今日明日で増える事は無いだろうが、そういった層が追いついて来てくれるのが一番うれしい事ではある。俺でもできたんだ、他のみんなでもなんとかなるさ。
「さて、【隠蔽】を覚えたところでモンスターにどのくらい接近しても見つからないか試しながら行くか。距離が短くなったなら動きやすくなるかどうか、そこも含めて調べないと。もしかしたら近寄らないほうが相手によっては近寄ってくるまでの時間がある分対応する余地が増えるかもしれない」
距離があるからこそできる処置、というのもあるからな。雷撃でスタンさせる場合なんかはそれにあたる。雷撃できる距離のほうが相手の索敵距離より長いなら完全に機先を取れるし短いなら今までのままだ。
試しに四十三層のドウラクにゆっくり寄ってみる。今までに比べて確かに近くまで移動できている。いつもならもう戦闘態勢になっているであろうドウラクはまだこちらを見つけられずにのんきに泡を吹いている。

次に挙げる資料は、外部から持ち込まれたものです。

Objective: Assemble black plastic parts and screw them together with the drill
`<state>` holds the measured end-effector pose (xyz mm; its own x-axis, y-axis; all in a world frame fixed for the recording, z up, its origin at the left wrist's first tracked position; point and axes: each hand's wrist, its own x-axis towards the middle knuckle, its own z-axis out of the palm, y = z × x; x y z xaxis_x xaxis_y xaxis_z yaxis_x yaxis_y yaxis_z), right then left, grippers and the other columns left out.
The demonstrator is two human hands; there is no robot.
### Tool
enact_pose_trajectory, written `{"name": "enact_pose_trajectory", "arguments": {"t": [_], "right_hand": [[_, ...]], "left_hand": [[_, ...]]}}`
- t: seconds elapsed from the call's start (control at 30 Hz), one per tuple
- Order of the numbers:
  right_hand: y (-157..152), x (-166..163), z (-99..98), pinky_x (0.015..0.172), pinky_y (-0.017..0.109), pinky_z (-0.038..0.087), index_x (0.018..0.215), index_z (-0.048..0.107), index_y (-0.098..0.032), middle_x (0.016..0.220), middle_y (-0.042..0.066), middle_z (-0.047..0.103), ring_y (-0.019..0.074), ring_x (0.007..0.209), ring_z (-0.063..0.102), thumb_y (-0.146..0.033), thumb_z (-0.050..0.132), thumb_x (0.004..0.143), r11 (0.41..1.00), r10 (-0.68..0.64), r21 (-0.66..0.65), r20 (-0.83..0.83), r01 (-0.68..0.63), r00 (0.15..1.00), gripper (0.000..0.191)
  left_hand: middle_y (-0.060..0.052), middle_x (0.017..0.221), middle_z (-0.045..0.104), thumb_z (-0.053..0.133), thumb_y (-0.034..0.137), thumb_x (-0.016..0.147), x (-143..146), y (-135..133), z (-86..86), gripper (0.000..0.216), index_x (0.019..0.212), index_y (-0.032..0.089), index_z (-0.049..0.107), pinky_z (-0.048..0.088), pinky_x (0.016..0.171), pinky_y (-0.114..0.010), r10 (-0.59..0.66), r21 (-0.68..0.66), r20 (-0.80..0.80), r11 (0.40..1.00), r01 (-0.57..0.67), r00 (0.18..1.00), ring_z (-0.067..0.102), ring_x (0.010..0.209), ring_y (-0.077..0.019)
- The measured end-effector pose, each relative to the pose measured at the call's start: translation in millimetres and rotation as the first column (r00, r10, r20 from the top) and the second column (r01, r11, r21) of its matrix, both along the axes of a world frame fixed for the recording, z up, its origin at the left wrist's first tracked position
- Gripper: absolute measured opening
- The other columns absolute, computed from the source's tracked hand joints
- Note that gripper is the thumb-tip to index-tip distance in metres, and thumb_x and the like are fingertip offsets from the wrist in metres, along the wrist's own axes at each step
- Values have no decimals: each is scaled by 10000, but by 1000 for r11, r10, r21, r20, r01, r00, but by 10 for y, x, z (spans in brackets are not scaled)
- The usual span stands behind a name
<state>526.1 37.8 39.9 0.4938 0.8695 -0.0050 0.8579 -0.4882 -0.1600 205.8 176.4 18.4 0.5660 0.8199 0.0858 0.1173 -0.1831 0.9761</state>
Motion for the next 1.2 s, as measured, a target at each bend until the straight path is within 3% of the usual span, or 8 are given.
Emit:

今までの半分ぐらいの距離に来たところで、ドウラクが突然こちらに気づいたかのようにビクッと動き、そして近づいてくる。どうやら隠蔽の効果はここまでのようだな。ドウラク基準でざっくり半分。二十五メートルほどの距離まで近づけた。
思ったより近くまで近寄られてドウラクもあたふたしているのか、いつもよりも動きがぎこちない。これも【隠蔽】の効果なのかな。ともかく効果のほどは確認できた。範囲ギリギリからダッシュしてあっという間に近づいて一撃、という戦法も使えるようになる。何はともあれ覚えた分の原価はゼロだし、出来るだけ有用に使っていこう。